Cette intégration de nos forces nationales dans une structure autre que nationale, porte atteinte à la souveraineté nationale : Notre défense sera nationale ou ne sera pas, et il y a une grande différence entre l’établissement d’obligations réciproques et l’abandon du destin national, à l’autorité d’une puissance étrangère.

Bien évidemment, cette affaire d’intégration de nos troupes dans l’OTAN provoque des remous au sein de notre armée. Mais qui ne serait pas troublé en étant mis dans l’obligation de défendre d’autres intérêts que ceux de sa patrie, de recevoir ses ordres d’étrangers qui ne poursuivent pas les mêmes objectifs que ceux que la France, qui ne défendent pas les mêmes valeurs que celles qui sont les nôtres et en recevant ses ordres dans une autre langue que celle de Molière ?

Alors que la crise financière apporte à la puissance publique de nouvelles lettres de noblesse, avec cette nouvelle capacité qui vient de lui permettre de dénoncer les voyous de la finance mondiale, l’égoïsme de certaines banques internationales, qui ramène l’État à son devoir celui de défendre les intérêts de la nation : ce qu’il vient de faire en mettant sous tutelle les crédits aux particuliers et aux entreprises , par le canal des Trésoriers payeurs, en défendant notre économie en difficulté, en donnant un coup de pouce à la création d’emplois aidés, ce qui permettait véritablement le début d’un retour à la souveraineté nationale, à sa légitimité, à la raison, à l’équité, à la morale, c’est-à-dire à la France, il faut que tout cela disparaisse en même temps que nos armes.

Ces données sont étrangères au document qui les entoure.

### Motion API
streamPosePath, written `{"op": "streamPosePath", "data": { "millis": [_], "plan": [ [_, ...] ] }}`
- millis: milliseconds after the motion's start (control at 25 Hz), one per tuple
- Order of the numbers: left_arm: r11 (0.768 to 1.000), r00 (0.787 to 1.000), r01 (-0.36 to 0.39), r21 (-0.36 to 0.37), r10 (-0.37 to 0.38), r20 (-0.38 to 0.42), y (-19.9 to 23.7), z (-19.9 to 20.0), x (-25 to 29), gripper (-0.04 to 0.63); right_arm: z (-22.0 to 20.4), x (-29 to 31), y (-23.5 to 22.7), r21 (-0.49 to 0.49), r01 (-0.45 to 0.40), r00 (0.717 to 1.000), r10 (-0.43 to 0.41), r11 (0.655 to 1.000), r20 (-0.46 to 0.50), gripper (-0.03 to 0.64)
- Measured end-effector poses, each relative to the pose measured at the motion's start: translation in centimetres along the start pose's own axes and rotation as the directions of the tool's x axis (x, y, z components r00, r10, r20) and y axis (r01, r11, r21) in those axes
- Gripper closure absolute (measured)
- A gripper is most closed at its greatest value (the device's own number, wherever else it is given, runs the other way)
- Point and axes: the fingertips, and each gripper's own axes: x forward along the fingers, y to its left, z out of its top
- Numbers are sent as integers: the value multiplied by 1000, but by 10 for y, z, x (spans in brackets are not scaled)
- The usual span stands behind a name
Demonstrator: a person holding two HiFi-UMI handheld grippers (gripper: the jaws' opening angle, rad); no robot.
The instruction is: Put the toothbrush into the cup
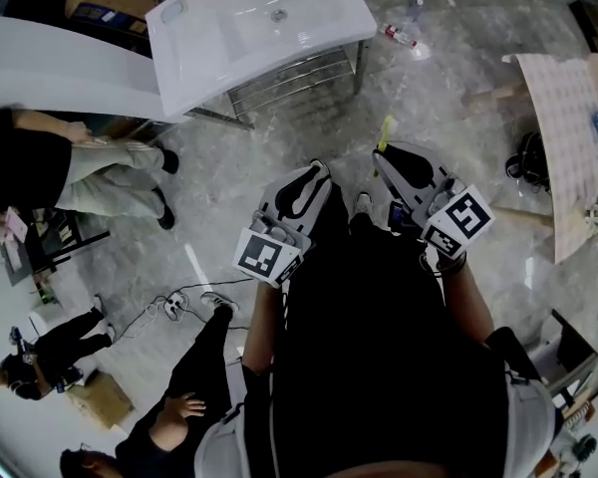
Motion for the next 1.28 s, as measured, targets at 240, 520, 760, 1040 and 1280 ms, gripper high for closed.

Or la Paix ne parviendra jamais de ce montage européen ou chacun tire la couverture à lui, ou l’ennemi des uns n’est forcément le nôtre et ses amis non plus. La paix ne peut provenir que de l’équilibre des forces. Alors, comment équilibrer nos forces par rapport à celles des autres, si nos armées sont devenues les mercenaires d’un empire actuellement aux abois ?

Je pose juste une question avant d’en terminer et de passer la parole à nos invités : Dimitri Melvedev, Président de la Fédération de Russie vient d’annoncer qu’il allait déployer dans l’enclave Russe de Kaliningrad, insérée dans l’Union européenne, des fusées capables d’atteindre la Pologne.

Or le futur homme fort de la Maison Blanche n’a aucune idée sur la défense antimissile, pas plus que de position arrêtée sur le problème Russe, ou même s’il en a, il ne nous en a pas avertis. Alors nos troupes, elles partent dans l’inconnu, avec un problème grave sans solution envisagée et partagée, et si jamais le nouveau Président américain décidait tout à coup, d’attaquer la Russie, que ferions-nous ? Quels intérêts défendrions-nous ?

Non, envers et contre tout, notre défense doit rester nationale, il y va quand même du sort de la nation.